Depending on their design, cash-based alternatives have the potential to reduce many of these administrative costs. If housing authorities and homeless service providers put cash directly into the hands of tenants, they would no longer need to enter a contractual relationship with the landlord. This could remove much of the paperwork and red tape that currently pushes landlords to turn down assisted tenants, especially in higher-cost markets where voucher tenants compete with market-rate tenants. This, in turn, could reduce the search challenges tenants face and the landlord recruitment costs borne by PHAs and rapid rehousing providers. “Cashifying” the subsidy even further — for example, by using a flat subsidy that does not fluctuate with income, streamlining eligibility requirements, or removing safeguards that require the subsidy to be used exclusively for housing costs or for homes of a certain quality — could dramatically reduce administrative costs.
At the same time, however, such streamlining could introduce risks. Firstly, landlords would face the risk that subsidized tenants would not pay their rent. Without the guarantee of payment from a PHA or RRH provider, landlords might be unwilling to rent to households with very low incomes or a previous history of homelessness or eviction, even if that household is receiving a direct cash transfer. Policymakers and voters may also be wary of investing public funds in a housing-focused cash transfer program without knowing whether those funds will be used as intended.
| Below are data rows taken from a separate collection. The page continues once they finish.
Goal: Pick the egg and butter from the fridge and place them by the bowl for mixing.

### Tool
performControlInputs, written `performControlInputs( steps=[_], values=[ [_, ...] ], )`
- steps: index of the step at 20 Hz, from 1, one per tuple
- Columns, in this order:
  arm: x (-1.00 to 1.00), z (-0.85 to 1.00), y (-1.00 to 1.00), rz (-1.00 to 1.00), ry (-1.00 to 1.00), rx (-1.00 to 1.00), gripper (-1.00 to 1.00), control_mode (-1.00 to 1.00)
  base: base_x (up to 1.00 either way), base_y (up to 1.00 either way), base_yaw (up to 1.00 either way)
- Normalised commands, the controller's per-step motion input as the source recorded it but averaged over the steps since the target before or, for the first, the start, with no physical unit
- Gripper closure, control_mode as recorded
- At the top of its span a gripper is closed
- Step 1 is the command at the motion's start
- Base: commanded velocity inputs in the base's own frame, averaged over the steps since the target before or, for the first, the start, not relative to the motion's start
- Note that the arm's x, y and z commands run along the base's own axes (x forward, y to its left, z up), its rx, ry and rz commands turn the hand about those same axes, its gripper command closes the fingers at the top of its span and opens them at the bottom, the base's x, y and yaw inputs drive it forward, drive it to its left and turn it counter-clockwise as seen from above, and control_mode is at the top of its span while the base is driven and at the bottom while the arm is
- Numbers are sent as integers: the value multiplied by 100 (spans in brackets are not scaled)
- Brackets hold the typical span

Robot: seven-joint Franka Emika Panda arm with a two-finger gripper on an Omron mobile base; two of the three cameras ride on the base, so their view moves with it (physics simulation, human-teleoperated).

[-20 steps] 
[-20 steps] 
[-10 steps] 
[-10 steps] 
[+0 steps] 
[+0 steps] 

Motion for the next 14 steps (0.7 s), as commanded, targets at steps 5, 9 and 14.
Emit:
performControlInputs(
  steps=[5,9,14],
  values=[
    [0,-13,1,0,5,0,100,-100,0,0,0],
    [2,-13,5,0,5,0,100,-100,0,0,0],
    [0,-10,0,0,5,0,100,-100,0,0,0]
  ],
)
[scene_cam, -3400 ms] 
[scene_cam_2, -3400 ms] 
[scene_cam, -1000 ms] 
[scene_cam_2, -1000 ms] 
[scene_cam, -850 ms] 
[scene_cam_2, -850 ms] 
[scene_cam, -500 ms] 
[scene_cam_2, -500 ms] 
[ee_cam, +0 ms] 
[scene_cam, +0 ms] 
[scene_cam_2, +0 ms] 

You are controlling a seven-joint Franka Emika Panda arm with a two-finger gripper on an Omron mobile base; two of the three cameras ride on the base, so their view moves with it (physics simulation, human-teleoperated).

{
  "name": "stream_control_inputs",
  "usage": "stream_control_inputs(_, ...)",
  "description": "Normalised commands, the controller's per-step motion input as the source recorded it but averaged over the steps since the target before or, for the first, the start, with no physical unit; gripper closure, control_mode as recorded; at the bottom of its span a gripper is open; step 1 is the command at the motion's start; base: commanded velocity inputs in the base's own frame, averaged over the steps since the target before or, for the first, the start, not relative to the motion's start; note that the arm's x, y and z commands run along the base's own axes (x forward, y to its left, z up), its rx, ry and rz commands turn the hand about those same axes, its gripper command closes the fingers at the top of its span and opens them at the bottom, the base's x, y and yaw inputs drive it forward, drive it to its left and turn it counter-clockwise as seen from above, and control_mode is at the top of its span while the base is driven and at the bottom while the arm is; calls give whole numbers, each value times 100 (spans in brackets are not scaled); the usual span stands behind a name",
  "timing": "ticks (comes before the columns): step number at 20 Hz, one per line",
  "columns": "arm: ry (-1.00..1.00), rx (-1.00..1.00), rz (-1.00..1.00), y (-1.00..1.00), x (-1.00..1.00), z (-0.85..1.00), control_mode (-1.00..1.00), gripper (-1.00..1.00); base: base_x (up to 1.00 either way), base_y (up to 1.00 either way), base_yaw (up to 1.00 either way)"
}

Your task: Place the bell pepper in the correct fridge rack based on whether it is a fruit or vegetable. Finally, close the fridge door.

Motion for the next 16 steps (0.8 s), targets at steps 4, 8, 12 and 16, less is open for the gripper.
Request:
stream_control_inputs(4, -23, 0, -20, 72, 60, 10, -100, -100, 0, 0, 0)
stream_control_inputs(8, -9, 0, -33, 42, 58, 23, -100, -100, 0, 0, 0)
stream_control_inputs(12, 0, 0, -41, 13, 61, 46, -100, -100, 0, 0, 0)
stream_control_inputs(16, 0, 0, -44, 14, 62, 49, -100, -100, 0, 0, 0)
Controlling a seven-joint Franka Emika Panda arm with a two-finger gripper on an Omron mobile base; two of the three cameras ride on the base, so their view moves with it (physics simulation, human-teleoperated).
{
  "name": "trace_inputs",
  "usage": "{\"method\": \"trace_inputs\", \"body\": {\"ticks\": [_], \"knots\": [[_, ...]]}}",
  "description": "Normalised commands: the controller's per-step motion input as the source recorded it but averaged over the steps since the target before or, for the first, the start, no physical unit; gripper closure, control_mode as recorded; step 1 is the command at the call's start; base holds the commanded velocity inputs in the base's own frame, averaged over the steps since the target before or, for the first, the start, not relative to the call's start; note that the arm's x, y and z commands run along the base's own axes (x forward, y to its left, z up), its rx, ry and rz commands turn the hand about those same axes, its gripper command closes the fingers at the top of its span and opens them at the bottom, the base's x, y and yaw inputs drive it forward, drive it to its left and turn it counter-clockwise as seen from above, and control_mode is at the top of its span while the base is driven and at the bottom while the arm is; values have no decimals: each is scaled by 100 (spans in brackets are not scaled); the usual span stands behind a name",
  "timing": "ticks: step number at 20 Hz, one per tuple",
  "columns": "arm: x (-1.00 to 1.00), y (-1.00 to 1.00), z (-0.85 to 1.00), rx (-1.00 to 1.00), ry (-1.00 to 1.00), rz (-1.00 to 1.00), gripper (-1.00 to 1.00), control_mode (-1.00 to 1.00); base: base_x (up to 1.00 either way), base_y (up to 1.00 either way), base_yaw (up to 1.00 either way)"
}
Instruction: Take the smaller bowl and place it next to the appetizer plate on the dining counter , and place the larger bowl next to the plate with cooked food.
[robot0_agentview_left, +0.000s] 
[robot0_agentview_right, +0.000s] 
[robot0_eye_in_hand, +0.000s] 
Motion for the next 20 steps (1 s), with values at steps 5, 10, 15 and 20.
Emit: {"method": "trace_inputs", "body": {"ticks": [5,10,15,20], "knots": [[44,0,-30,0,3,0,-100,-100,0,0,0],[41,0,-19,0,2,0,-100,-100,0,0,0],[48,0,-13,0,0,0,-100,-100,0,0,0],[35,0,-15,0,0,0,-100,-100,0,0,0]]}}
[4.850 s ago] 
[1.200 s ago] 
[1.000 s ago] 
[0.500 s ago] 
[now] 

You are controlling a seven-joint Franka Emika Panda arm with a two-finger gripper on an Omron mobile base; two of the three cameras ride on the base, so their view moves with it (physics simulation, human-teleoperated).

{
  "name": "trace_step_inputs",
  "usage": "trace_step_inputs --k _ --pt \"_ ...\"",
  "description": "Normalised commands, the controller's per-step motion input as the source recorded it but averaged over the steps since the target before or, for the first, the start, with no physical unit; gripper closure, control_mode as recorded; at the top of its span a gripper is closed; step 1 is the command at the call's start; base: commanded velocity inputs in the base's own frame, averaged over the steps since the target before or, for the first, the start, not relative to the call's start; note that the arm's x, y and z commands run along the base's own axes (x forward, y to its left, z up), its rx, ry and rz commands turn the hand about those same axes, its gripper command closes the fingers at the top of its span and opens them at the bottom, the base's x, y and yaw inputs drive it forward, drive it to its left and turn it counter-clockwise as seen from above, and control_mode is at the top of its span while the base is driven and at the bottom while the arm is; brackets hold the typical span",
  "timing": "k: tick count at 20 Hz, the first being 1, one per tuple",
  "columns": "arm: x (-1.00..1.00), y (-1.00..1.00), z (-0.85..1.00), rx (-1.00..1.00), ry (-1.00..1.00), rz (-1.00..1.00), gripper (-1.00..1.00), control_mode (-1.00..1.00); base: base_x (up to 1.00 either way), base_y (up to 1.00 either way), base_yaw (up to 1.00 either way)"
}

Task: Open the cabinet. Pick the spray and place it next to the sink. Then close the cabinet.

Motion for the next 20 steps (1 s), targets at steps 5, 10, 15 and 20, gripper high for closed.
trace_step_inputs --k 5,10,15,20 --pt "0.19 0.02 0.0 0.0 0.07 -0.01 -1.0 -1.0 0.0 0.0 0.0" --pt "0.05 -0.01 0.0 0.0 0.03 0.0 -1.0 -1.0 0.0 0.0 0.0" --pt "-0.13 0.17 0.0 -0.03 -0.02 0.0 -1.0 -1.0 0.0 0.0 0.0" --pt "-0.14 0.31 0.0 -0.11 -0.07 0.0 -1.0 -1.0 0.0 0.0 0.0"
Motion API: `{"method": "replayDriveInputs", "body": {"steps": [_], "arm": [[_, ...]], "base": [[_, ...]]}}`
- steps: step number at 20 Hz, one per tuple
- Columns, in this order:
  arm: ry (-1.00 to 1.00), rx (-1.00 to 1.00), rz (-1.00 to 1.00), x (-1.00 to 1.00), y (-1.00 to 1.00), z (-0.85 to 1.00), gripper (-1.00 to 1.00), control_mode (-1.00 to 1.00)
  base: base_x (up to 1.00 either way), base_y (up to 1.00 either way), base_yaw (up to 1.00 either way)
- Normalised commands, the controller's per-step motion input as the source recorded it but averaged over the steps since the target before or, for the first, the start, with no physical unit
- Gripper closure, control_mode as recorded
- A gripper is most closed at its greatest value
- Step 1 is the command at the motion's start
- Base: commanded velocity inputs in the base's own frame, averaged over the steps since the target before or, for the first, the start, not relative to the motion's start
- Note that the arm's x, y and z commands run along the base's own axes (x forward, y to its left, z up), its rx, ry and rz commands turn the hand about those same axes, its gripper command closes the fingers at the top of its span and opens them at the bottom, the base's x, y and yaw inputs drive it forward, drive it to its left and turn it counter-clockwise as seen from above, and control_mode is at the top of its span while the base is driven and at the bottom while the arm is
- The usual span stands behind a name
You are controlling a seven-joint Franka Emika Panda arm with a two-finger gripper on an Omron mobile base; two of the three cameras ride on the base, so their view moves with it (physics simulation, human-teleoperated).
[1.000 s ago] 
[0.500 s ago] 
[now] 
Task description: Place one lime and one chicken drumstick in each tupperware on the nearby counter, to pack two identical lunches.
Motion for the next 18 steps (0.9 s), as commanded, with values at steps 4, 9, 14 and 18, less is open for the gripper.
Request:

It is still unclear how great these risks may be. There is growing evidence that even very poor people use unrestricted cash to pay largely for basic necessities; for example, housing, transportation, and food were the largest expenditures among participants in a basic income experiment targeting unhoused residents in Los Angeles. We also know that paying rent is a top priority in low-income households, and evidence suggests that many cut back on food and medicine in order to afford their rent and utility bills. Proponents of cash also argue that, in the context of highly volatile earnings and work hours, cash transfers provide low-income households with the flexibility they need to manage income shocks and trade-offs between housing and other costs.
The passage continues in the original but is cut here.